I disagree with teachers union president Richard Iannuzzi's opinion on a tax cap ["Tax cap would block local school control," Letters, May 16]. He states that a 2 percent tax cap would hurt the school system, but the average budget increase in Nassau and Suffolk this year was 2.17 percent. This has not been the case for many, many years.

When budgets were defeated, the austerity budget was almost equal to the submitted budget. The increases were more like 6 percent to 7 percent. With a 2 percent cap, the schools over that would have to bring their costs in line.

A tax cap would allow the young people as well as the old to continue living on Long Island by stabilizing their expenditures.

Donald Tuohy, West Islip
 

One should not consider the number of budgets that were approved as an indication of voter support for higher school district spending. The budget vote is rigged and indicative of nothing. Years of skillfully crafted budget blackmail to suppress a negative vote have succeeded in making the school vote virtually meaningless.

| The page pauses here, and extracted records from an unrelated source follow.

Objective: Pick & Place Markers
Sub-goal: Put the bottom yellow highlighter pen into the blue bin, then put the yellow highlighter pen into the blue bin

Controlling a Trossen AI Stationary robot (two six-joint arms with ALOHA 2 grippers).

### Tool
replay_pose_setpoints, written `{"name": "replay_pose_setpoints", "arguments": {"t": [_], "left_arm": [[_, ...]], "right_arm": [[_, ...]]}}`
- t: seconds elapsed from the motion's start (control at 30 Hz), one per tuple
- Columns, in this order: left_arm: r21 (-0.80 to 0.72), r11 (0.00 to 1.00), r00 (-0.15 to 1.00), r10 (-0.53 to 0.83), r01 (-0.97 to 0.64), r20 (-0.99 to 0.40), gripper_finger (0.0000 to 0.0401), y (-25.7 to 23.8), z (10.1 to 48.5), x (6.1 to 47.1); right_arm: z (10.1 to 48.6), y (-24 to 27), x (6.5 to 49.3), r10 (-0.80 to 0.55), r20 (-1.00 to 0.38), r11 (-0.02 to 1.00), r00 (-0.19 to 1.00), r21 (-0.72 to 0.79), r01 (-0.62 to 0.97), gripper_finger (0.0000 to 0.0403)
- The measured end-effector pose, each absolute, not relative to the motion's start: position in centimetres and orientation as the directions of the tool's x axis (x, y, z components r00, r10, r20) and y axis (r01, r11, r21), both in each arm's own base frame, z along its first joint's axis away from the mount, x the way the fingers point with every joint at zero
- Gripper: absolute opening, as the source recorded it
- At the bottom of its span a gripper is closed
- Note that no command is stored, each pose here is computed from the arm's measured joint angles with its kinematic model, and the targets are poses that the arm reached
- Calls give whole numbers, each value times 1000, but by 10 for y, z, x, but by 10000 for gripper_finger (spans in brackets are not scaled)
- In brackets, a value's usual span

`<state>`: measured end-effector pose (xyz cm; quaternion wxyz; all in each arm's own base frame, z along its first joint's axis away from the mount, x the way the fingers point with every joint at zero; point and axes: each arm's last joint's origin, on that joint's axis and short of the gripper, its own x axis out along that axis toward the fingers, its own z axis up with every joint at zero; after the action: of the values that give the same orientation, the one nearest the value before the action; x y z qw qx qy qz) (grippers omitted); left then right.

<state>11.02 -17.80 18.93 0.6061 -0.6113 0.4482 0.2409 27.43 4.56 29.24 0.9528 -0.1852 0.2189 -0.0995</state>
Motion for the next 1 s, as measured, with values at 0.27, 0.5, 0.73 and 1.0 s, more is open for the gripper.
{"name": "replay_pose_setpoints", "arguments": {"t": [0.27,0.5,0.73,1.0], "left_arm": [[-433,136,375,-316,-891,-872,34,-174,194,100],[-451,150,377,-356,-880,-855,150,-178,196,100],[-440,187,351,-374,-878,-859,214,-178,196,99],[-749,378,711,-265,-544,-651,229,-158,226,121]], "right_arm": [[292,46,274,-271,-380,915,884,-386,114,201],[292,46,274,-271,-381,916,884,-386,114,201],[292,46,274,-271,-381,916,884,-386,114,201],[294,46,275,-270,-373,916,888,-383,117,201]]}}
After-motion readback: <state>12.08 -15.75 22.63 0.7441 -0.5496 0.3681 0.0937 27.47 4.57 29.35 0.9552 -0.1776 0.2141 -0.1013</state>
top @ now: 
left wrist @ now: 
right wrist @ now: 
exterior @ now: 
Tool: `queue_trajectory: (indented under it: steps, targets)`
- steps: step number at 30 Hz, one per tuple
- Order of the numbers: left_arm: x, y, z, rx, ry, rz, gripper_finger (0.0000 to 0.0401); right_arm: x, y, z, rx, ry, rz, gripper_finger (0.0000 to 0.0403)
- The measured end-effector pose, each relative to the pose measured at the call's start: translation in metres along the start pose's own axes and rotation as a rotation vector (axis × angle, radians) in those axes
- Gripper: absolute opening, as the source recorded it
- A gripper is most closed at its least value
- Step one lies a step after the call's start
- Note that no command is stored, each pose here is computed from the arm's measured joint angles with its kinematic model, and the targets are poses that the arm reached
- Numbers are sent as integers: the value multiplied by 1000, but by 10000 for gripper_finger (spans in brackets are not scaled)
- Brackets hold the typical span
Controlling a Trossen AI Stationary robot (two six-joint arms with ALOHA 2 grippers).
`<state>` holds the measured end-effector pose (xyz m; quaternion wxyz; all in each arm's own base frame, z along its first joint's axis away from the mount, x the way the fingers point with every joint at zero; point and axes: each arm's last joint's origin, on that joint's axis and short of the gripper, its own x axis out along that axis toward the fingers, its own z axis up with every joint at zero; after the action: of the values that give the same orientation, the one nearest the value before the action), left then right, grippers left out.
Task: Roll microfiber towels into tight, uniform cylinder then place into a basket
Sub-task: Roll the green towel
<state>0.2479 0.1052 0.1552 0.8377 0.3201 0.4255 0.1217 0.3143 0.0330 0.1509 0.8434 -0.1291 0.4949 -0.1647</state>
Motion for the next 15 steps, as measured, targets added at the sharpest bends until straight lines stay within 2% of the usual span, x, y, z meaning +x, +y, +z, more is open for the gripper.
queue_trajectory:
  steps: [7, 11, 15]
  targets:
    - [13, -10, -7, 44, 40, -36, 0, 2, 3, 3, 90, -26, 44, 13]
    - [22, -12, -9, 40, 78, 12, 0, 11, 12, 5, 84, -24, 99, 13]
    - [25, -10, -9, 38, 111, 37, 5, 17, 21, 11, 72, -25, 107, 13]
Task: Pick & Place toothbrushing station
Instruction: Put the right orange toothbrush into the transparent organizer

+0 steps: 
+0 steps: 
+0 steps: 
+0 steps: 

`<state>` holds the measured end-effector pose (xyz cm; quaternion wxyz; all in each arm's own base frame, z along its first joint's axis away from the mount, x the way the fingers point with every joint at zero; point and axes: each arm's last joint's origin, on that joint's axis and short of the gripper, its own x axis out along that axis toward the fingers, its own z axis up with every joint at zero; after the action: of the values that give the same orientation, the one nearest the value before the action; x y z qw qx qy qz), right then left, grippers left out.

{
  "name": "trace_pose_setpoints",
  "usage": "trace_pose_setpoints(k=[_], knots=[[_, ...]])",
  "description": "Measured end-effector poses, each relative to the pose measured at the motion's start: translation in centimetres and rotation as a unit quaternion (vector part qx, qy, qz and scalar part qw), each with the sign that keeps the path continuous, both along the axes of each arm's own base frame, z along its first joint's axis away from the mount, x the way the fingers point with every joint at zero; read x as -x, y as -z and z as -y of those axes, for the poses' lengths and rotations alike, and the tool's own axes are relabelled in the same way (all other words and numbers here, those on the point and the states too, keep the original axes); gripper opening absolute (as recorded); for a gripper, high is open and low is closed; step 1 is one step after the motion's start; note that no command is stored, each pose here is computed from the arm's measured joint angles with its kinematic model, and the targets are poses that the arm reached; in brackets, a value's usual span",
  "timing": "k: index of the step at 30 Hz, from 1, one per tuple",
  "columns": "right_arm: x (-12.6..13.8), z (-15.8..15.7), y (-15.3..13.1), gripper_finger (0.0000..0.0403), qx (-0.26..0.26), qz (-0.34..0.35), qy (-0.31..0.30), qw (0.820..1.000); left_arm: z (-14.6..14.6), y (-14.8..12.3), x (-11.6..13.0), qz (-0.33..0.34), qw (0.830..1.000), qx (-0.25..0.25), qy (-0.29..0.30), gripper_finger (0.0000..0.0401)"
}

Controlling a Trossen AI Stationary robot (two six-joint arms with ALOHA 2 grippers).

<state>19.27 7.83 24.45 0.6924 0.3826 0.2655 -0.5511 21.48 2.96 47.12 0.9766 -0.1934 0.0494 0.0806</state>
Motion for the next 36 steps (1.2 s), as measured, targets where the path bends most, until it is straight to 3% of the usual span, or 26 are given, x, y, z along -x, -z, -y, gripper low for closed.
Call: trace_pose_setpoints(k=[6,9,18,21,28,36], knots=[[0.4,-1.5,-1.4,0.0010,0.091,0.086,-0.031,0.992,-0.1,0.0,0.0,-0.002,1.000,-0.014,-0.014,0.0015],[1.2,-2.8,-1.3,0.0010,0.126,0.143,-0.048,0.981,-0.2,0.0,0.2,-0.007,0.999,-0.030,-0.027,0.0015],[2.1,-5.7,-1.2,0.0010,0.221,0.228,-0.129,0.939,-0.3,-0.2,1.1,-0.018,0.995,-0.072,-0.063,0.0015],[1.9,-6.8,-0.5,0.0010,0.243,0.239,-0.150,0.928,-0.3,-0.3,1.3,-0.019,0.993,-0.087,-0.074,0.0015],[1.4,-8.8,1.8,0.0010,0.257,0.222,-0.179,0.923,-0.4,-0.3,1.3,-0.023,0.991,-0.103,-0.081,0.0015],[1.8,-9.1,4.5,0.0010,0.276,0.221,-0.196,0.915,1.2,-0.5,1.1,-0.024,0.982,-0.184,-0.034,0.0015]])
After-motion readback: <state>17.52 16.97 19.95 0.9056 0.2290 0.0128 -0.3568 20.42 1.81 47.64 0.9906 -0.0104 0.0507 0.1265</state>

This year's budget vote fiasco confirms the absolute necessity of passing a hard school tax cap because voters can no longer control the amount of their own property tax burden by voting "no." The scheme was to force many of us to pay a higher tax if we voted no.

Many districts have figured out that by withholding reserves (our own unspent tax money) from a contingency budget, but applying those same reserves to the budget they want passed, they can tax us more for voting no. They can tax us more for less. This is budget blackmail. As a result, most potential "no" voters simply give up and don't vote at all.

An extreme example was Middle Country School District, where a "yes" vote carried a 7 percent tax hike, and a "no" vote would have cost taxpayers a whopping 21 percent more.

Where are our legislators while the holy grail of democracy -- the right to vote as we choose -- is trashed by our esteemed educators? We need legislation passed to stop the misuse of reserves to skew the vote in favor of a higher-spending budget.

It is our hope that when adopted, Gov. Andrew M. Cuomo's tax cap should help end this blackmail through the bill's elimination of the contingent budget.

Andrea Vecchio, East Islip

Editor's note: The writer is an activist with the East Islip TaxPAC and Long Islanders for Educational Reform.